OS Reboot on NetworkFailure
Henri Cook
ubuntu-server at theplayboymansion.net
Sat Sep 6 20:42:25 UTC 2008
It appears at the moment to be a hard reset, there's nothing in syslog
that indicates a reboot has been triggered by any component. I don't
know for sure it's a hard reset though, is there a way for me to
determine whether the system is being gracefully rebooted that you can
think of?
Kern.log simply goes:
Sep 6 21:19:20 torvil kernel: [ 8556.893048] ocfs2_dlm: Node 1 leaves
domain 2377CC24AA29499C9D058EF3610B5B97
Sep 6 21:19:20 torvil kernel: [ 8556.893054] ocfs2_dlm: Nodes in domain
("2377CC24AA29499C9D058EF3610B5B97"): 0
Sep 6 21:19:20 torvil kernel: [ 8556.910512] o2net: no longer connected
to node Dean (num 1) at 10.0.0.3:7777
<bootup>
Sep 6 21:20:43 torvil kernel: Inspecting /boot/System.map-2.6.24-19-server
Sep 6 21:20:43 torvil kernel: Loaded 28743 symbols from
/boot/System.map-2.6.24-19-server.
Sep 6 21:20:43 torvil kernel: Symbols match kernel version 2.6.24.
Syslog goes:
Sep 6 21:19:36 torvil pengine: [6116]: debug: native_assign_node: All
nodes for resource FTP:0 are unavailable, unclean or shutting down
Sep 6 21:19:36 torvil pengine: [6116]: WARN: native_color: Resource
FTP:0 cannot run anywhere
Sep 6 21:19:36 torvil pengine: [6116]: debug: clone_color: Allocated 1
ProFTPd instances of a possible 2
Sep 6 21:19:36 torvil pengine: [6116]: notice: NoRoleChange: Leave
resource FTP:1^I(torvil)
Sep 6 21:20:43 torvil syslogd 1.5.0#1ubuntu1: restart.

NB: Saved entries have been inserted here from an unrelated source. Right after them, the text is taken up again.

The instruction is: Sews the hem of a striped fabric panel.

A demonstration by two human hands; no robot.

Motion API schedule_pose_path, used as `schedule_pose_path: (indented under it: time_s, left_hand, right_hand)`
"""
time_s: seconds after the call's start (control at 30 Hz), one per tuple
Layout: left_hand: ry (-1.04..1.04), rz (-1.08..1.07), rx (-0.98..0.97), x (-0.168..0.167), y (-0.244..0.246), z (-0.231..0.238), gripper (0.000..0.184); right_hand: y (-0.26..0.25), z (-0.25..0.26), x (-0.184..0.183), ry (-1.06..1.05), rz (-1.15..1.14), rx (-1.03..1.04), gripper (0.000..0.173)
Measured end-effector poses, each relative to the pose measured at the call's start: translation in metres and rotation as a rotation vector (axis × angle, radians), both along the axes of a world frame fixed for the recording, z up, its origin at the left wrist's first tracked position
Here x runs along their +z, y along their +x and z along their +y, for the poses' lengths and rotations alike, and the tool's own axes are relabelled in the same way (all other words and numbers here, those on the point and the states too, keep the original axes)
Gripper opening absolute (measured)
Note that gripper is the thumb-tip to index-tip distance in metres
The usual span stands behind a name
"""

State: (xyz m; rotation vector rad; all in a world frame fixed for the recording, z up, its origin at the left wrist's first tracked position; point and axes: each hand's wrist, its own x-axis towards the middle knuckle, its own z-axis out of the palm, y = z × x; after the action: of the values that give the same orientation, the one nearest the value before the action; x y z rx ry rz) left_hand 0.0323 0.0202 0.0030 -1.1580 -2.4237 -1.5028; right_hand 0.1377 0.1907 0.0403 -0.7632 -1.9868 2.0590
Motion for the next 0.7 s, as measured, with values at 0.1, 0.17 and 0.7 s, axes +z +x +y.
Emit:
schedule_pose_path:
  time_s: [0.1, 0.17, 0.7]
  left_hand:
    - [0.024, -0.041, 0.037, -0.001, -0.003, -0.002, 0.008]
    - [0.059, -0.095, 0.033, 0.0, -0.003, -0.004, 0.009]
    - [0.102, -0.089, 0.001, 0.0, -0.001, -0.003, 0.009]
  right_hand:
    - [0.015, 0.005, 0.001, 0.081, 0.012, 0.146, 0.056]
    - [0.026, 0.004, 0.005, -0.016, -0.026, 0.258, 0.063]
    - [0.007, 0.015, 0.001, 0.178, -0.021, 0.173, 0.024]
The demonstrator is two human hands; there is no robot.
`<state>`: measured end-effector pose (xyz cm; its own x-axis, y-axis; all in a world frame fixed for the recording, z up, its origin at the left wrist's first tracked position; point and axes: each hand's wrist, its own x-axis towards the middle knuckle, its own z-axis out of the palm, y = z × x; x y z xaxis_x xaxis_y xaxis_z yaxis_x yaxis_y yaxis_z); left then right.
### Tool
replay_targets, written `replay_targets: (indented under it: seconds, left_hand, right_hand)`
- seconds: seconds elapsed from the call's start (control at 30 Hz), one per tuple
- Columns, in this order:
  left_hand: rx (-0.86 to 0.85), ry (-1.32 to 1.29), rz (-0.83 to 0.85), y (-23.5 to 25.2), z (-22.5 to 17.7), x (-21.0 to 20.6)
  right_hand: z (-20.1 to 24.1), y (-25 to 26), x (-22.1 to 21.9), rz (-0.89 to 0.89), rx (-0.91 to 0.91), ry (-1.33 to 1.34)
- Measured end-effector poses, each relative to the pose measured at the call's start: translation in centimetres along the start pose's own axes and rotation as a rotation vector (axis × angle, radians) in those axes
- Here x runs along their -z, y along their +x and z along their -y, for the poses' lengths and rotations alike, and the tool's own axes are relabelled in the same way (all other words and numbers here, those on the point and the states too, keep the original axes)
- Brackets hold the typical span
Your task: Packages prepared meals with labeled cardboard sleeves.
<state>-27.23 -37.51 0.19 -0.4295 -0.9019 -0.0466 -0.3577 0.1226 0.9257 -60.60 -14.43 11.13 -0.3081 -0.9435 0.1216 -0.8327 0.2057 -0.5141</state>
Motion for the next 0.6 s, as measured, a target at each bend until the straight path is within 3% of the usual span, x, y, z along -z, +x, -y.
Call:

All of which looks fairly standard.
It registers in last as a 'crash':
root pts/0 85-191-213-65.be Sat Sep 6 21:24 still logged in
reboot system boot 2.6.24-19-server Sat Sep 6 21:20 - 21:41 (00:20)
pg ftpd17285 85-191-213-65.be Sat Sep 6 21:13 - crash (00:07)
pg ftpd16973 85-191-213-65.be Sat Sep 6 21:12 - crash (00:08)
- Does this mean it's a kernel issue?
Thanks,
Henri
Ante Karamatic wrote:
> On Sat, 06 Sep 2008 21:16:54 +0100
> Henri Cook <ubuntu-server at theplayboymansion.net> wrote:
>
>
>> That's what I thought; hence the reason I ask if some how passing it
>> up to the OS could trigger the reboot. In that case, is there any way
>> you suggest I could remotely debug the cause of this reboot that I
>> can only recreate in the circumstances described??
>>
>
> Did you check /etc/drbd.conf? Is it a normal reboot or hard reset? If
> it's a normal reboot, looking at syslog could help. Hard resets are
> usually triggered by hardware problems.